- _Task instructions_
Each line below must be transcribed exactly, and no picture may appear in the transcription.

- _Given records_
= Beginning of Section =
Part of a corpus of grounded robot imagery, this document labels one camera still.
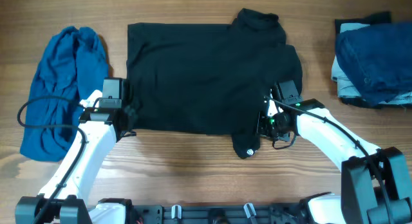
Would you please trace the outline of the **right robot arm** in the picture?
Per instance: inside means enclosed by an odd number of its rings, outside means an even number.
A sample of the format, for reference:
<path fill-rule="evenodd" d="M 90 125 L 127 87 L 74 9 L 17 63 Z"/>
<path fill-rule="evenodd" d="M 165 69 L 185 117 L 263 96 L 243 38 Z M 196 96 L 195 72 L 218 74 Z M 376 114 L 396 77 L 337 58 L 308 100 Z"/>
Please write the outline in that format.
<path fill-rule="evenodd" d="M 303 100 L 292 80 L 275 83 L 263 102 L 259 136 L 288 146 L 300 136 L 341 173 L 339 195 L 325 192 L 293 205 L 272 205 L 272 223 L 411 223 L 411 178 L 400 150 L 363 140 L 318 100 Z"/>

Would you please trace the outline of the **black polo shirt with logo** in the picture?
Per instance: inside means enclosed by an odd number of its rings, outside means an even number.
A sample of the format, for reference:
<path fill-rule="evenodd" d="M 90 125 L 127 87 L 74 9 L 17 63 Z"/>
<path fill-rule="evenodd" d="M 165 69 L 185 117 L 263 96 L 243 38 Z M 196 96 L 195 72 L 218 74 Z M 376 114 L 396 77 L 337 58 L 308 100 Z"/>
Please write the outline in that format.
<path fill-rule="evenodd" d="M 127 28 L 134 127 L 229 135 L 240 158 L 260 147 L 264 100 L 303 71 L 276 14 L 242 9 L 230 24 L 135 23 Z"/>

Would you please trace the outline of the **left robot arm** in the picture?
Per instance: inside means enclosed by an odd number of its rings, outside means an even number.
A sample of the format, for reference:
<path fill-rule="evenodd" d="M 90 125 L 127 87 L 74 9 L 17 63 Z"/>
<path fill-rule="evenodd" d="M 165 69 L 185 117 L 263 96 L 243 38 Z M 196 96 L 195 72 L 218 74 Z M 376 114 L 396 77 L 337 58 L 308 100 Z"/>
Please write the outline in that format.
<path fill-rule="evenodd" d="M 86 206 L 105 157 L 121 138 L 136 134 L 132 98 L 128 80 L 106 78 L 103 89 L 80 104 L 84 111 L 74 127 L 77 135 L 70 150 L 38 195 L 19 200 L 16 223 L 134 223 L 138 219 L 128 199 L 103 199 L 91 210 Z"/>

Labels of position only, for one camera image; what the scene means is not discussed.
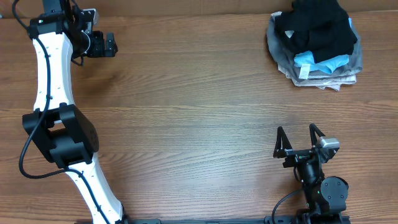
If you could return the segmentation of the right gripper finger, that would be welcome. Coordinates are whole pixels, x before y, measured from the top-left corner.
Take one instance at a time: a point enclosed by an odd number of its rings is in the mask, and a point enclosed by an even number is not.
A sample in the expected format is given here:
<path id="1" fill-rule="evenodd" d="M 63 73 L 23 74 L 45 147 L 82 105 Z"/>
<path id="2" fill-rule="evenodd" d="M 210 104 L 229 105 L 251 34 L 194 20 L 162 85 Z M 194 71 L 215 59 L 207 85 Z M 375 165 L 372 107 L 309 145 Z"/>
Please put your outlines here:
<path id="1" fill-rule="evenodd" d="M 325 134 L 314 123 L 309 125 L 309 130 L 312 146 L 316 146 L 318 137 L 324 137 Z"/>
<path id="2" fill-rule="evenodd" d="M 282 126 L 277 128 L 277 140 L 275 143 L 274 158 L 284 158 L 289 156 L 289 153 L 293 151 L 290 141 Z"/>

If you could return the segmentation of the black t-shirt with logo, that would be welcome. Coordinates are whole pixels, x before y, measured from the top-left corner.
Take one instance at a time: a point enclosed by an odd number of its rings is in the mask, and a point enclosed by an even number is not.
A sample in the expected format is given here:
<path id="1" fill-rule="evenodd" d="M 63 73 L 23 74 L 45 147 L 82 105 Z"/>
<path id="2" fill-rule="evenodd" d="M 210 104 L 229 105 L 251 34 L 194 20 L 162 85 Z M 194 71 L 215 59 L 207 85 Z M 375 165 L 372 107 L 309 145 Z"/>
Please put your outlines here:
<path id="1" fill-rule="evenodd" d="M 274 30 L 292 53 L 310 51 L 316 63 L 351 55 L 358 41 L 337 0 L 293 1 L 290 12 L 275 17 Z"/>

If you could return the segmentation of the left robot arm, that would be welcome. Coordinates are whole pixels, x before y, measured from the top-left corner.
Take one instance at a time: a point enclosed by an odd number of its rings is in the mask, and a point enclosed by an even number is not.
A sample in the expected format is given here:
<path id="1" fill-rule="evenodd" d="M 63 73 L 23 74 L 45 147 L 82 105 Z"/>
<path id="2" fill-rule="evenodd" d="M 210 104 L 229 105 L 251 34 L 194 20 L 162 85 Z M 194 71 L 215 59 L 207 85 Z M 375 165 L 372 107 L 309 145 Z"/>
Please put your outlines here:
<path id="1" fill-rule="evenodd" d="M 65 173 L 75 183 L 92 216 L 92 223 L 128 223 L 122 203 L 107 183 L 98 159 L 94 125 L 73 99 L 71 64 L 77 58 L 114 57 L 113 33 L 95 30 L 96 9 L 81 9 L 75 1 L 44 1 L 44 13 L 24 25 L 37 56 L 37 96 L 33 112 L 22 117 L 29 135 L 19 158 L 19 170 L 29 179 Z M 41 175 L 24 170 L 24 157 L 34 143 L 58 169 Z"/>

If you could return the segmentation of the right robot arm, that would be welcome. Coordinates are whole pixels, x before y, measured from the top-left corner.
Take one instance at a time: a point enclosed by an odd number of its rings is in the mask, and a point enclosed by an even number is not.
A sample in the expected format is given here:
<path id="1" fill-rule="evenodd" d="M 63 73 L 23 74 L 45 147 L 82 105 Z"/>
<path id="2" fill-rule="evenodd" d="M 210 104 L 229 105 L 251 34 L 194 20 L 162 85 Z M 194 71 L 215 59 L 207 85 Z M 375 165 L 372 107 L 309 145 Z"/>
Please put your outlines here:
<path id="1" fill-rule="evenodd" d="M 271 222 L 279 223 L 349 223 L 349 217 L 341 213 L 346 210 L 349 185 L 341 177 L 326 177 L 322 164 L 331 160 L 340 149 L 337 138 L 329 138 L 315 124 L 309 125 L 312 147 L 295 151 L 283 129 L 277 128 L 277 137 L 273 157 L 285 161 L 285 168 L 293 168 L 296 181 L 301 188 L 280 199 L 271 213 Z M 297 210 L 294 216 L 277 216 L 276 210 L 288 198 L 303 193 L 307 208 Z"/>
= End of Section =
- _Exercise solution_
Part of a corpus of grounded robot imagery, this document labels one camera still.
Would you please trace the outline of the **right robot arm** in the picture?
Per instance: inside means enclosed by an odd number of its rings, outside means an even number.
A sample of the format, for reference:
<path fill-rule="evenodd" d="M 90 125 L 127 87 L 74 9 L 17 63 Z"/>
<path fill-rule="evenodd" d="M 165 69 L 185 117 L 263 96 L 243 38 Z M 196 96 L 195 72 L 218 74 Z M 376 114 L 396 77 L 337 58 L 308 100 Z"/>
Please write the outline in that format.
<path fill-rule="evenodd" d="M 303 100 L 292 80 L 275 83 L 263 102 L 259 136 L 288 146 L 300 136 L 341 173 L 339 195 L 325 192 L 293 205 L 272 205 L 272 223 L 411 223 L 411 178 L 400 150 L 363 140 L 318 100 Z"/>

Would you please trace the outline of the **black polo shirt with logo** in the picture?
Per instance: inside means enclosed by an odd number of its rings, outside means an even number.
A sample of the format, for reference:
<path fill-rule="evenodd" d="M 90 125 L 127 87 L 74 9 L 17 63 Z"/>
<path fill-rule="evenodd" d="M 165 69 L 185 117 L 263 96 L 243 38 Z M 196 96 L 195 72 L 218 74 Z M 376 114 L 396 77 L 337 58 L 308 100 Z"/>
Please write the outline in that format.
<path fill-rule="evenodd" d="M 127 28 L 134 127 L 229 135 L 240 158 L 260 147 L 264 100 L 303 71 L 276 14 L 242 9 L 230 24 L 135 23 Z"/>

Would you please trace the outline of the **left robot arm** in the picture?
Per instance: inside means enclosed by an odd number of its rings, outside means an even number.
A sample of the format, for reference:
<path fill-rule="evenodd" d="M 90 125 L 127 87 L 74 9 L 17 63 Z"/>
<path fill-rule="evenodd" d="M 165 69 L 185 117 L 263 96 L 243 38 Z M 196 96 L 195 72 L 218 74 Z M 376 114 L 396 77 L 337 58 L 308 100 Z"/>
Please write the outline in that format.
<path fill-rule="evenodd" d="M 86 206 L 105 157 L 121 138 L 136 134 L 132 98 L 128 80 L 106 78 L 103 89 L 80 104 L 84 111 L 74 127 L 77 135 L 70 150 L 38 195 L 19 200 L 16 223 L 134 223 L 138 219 L 128 199 L 103 199 L 91 210 Z"/>

Labels of position only, for one camera image; what the scene means is not discussed.
If you could return the segmentation of the right gripper finger, that would be welcome. Coordinates are whole pixels, x before y, measured from the top-left corner.
Take one instance at a time: a point enclosed by an odd number of its rings is in the mask, and a point enclosed by an even number is not.
A sample in the expected format is given here:
<path id="1" fill-rule="evenodd" d="M 63 73 L 23 74 L 45 147 L 82 105 Z"/>
<path id="2" fill-rule="evenodd" d="M 210 104 L 229 105 L 251 34 L 194 20 L 162 85 Z M 194 71 L 215 59 L 207 85 Z M 375 165 L 372 107 L 309 145 Z"/>
Please put your outlines here:
<path id="1" fill-rule="evenodd" d="M 325 134 L 314 123 L 309 125 L 309 130 L 312 146 L 316 146 L 318 137 L 324 137 Z"/>
<path id="2" fill-rule="evenodd" d="M 282 126 L 277 128 L 277 140 L 275 143 L 274 158 L 284 158 L 289 156 L 289 153 L 293 151 L 290 141 Z"/>

If you could return the segmentation of the black t-shirt with logo, that would be welcome. Coordinates are whole pixels, x before y, measured from the top-left corner.
Take one instance at a time: a point enclosed by an odd number of its rings is in the mask, and a point enclosed by an even number is not.
A sample in the expected format is given here:
<path id="1" fill-rule="evenodd" d="M 63 73 L 23 74 L 45 147 L 82 105 Z"/>
<path id="2" fill-rule="evenodd" d="M 210 104 L 229 105 L 251 34 L 194 20 L 162 85 Z M 194 71 L 215 59 L 207 85 Z M 375 165 L 372 107 L 309 145 Z"/>
Please put your outlines here:
<path id="1" fill-rule="evenodd" d="M 274 30 L 292 53 L 310 51 L 316 63 L 351 55 L 358 41 L 337 0 L 293 1 L 290 12 L 275 17 Z"/>

If you could return the segmentation of the left robot arm, that would be welcome. Coordinates are whole pixels, x before y, measured from the top-left corner.
Take one instance at a time: a point enclosed by an odd number of its rings is in the mask, and a point enclosed by an even number is not.
A sample in the expected format is given here:
<path id="1" fill-rule="evenodd" d="M 63 73 L 23 74 L 45 147 L 82 105 Z"/>
<path id="2" fill-rule="evenodd" d="M 210 104 L 229 105 L 251 34 L 194 20 L 162 85 Z M 194 71 L 215 59 L 207 85 Z M 375 165 L 372 107 L 309 145 Z"/>
Please put your outlines here:
<path id="1" fill-rule="evenodd" d="M 65 173 L 75 183 L 92 216 L 92 223 L 128 223 L 122 203 L 107 183 L 98 159 L 94 125 L 73 99 L 71 64 L 77 58 L 114 57 L 113 33 L 95 30 L 96 9 L 81 9 L 75 1 L 44 1 L 44 13 L 24 25 L 37 56 L 37 96 L 33 112 L 22 117 L 29 135 L 19 158 L 19 170 L 29 179 Z M 41 175 L 24 170 L 24 157 L 34 143 L 58 169 Z"/>

If you could return the segmentation of the right robot arm, that would be welcome. Coordinates are whole pixels, x before y, measured from the top-left corner.
Take one instance at a time: a point enclosed by an odd number of its rings is in the mask, and a point enclosed by an even number is not.
A sample in the expected format is given here:
<path id="1" fill-rule="evenodd" d="M 63 73 L 23 74 L 45 147 L 82 105 Z"/>
<path id="2" fill-rule="evenodd" d="M 210 104 L 229 105 L 251 34 L 194 20 L 162 85 Z M 194 71 L 215 59 L 207 85 Z M 375 165 L 372 107 L 309 145 Z"/>
Please put your outlines here:
<path id="1" fill-rule="evenodd" d="M 271 222 L 279 223 L 349 223 L 349 217 L 341 213 L 346 210 L 349 185 L 341 177 L 326 177 L 322 164 L 331 160 L 340 149 L 337 138 L 329 138 L 315 124 L 309 125 L 312 147 L 295 151 L 283 129 L 277 128 L 277 137 L 273 157 L 285 161 L 285 168 L 293 168 L 296 181 L 301 188 L 280 199 L 271 213 Z M 297 210 L 294 216 L 277 216 L 276 210 L 288 198 L 303 193 L 307 208 Z"/>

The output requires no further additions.